Dr. Keith Quint reviewed the record and completed a physical residual functional capacity assessment on June 9, 2015. (Doc. 10-4 at 33-35) He also opined Plaintiff could perform light work with the postural and environmental limitations identified by Dr. Hughes. (Id. at 34) Dr. Quint also noted the findings of Dr. Bush that Plaintiff had weakness in her hands but a full range of motion, and concluded Plaintiff did not have any manipulative limitations. (Id. at 34-35)

At Plaintiff's next appointment with Dr.
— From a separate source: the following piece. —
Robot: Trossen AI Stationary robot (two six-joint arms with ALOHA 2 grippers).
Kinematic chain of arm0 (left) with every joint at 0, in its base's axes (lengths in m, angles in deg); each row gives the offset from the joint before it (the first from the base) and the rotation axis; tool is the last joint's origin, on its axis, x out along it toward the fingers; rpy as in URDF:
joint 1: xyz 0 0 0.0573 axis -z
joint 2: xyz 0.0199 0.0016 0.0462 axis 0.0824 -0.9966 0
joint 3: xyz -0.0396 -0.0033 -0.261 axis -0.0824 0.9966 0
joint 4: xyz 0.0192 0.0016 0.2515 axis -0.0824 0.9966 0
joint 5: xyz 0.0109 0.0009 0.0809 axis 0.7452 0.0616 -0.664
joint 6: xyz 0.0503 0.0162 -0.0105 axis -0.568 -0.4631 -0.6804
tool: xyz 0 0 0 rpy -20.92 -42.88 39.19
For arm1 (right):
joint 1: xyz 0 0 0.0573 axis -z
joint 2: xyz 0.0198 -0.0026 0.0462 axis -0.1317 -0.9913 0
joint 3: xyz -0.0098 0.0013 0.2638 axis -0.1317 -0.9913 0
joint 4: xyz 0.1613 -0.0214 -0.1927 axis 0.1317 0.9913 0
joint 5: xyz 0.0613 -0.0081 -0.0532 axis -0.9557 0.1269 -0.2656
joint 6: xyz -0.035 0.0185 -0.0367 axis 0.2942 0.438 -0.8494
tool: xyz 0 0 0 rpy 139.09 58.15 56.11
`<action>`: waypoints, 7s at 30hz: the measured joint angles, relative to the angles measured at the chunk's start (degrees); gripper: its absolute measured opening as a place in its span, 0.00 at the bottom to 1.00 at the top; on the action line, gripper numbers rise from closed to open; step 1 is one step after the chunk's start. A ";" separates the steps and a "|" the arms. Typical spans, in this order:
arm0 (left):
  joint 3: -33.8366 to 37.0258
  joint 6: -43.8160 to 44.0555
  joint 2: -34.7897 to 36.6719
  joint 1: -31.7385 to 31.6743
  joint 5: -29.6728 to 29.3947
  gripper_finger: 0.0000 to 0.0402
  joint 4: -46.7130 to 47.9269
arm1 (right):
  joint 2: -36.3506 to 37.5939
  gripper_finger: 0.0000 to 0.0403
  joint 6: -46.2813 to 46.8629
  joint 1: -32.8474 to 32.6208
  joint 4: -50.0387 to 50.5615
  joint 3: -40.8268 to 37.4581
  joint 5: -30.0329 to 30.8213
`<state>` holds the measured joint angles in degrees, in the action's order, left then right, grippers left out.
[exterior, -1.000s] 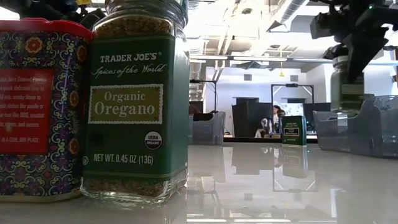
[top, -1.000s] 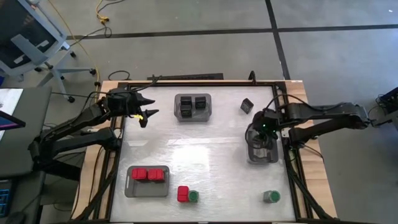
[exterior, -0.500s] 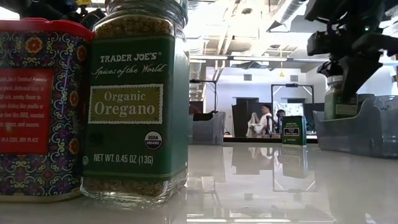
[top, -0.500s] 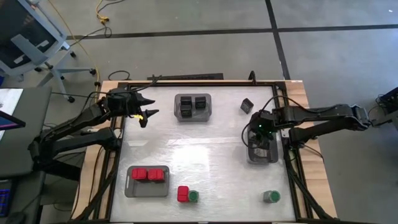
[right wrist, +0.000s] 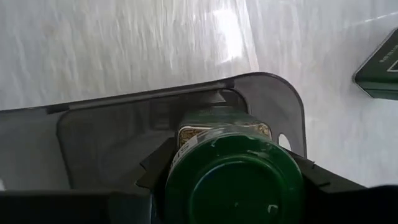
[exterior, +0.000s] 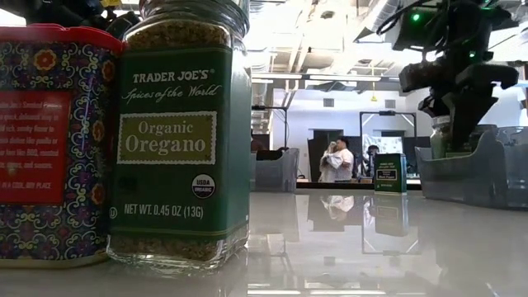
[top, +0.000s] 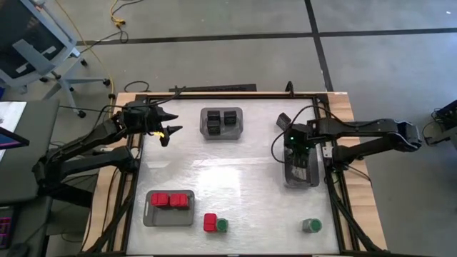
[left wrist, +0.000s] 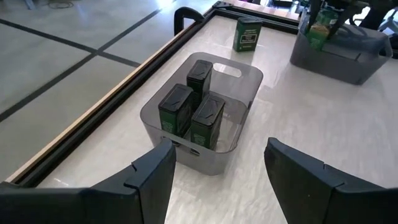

Yuvienco in July 2015, Plaintiff again reported "feeling well" and denied any new joint pain or swelling. (Doc. 10-12 at 6) She stated she had "occasional back pain," which occurred with "prolonged standing or sitting, then improve[d] quickly." (Id.) Dr. Yuvienco opined that Plaintiff's "SLE[] maintained under good control." (Id. at 9)

In January 2016, Dr. Yuvienco noted that Plaintiff "report[ed] feeling joint pains at the hands, without joint swelling." (Doc. 10-13 at 35) She also continued to report "low back pain ... that is aggravated during prolonged sitting or standing." (Id.) Dr. Yuvienco observed that Plaintiff's joints had a full range of motion, but found a "paralumbar tender spinal muscle spasm." (Id. at 38) She advised Plaintiff to take Naproxen and Tylenol as needed for pain and referred Plaintiff to physical therapy for her low back pain. (Id.)

Plaintiff had four physical therapy sessions beginning on February 11, 2016 and ending on March 24, 2016. (Doc. 10-13 at 33) Anna Mcdonald, PT, noted upon Plaintiff's discharge from physical therapy that Plaintiff was "able to lift 10 [pounds] floor to chest with correct body mechanics without pain." (Id.) Plaintiff also stated she could sit for two hours, walk for two hours, and stand for thirty minutes. (Id.) Ms. Mcdonald discharged Plaintiff with instructions to continue with home exercises. (Id. at 34)

In June 2016, Plaintiff told Dr. Yuvienco that she had "occasional tingling pains in [her] feet, mainly when she [stood]." (Doc. 10-13 at 24) Plaintiff denied having any joint swelling, rashes, and shortness of breath. (Id.) Dr. Yuvienco opined Plaintiff's joints had full range of motion with no effusion, but she continued to have paralumbar muscle spasm. (Id. at 27) Dr. Yuvienco opined Plaintiff's SLE continued to be "under good control, without flare." (Id.)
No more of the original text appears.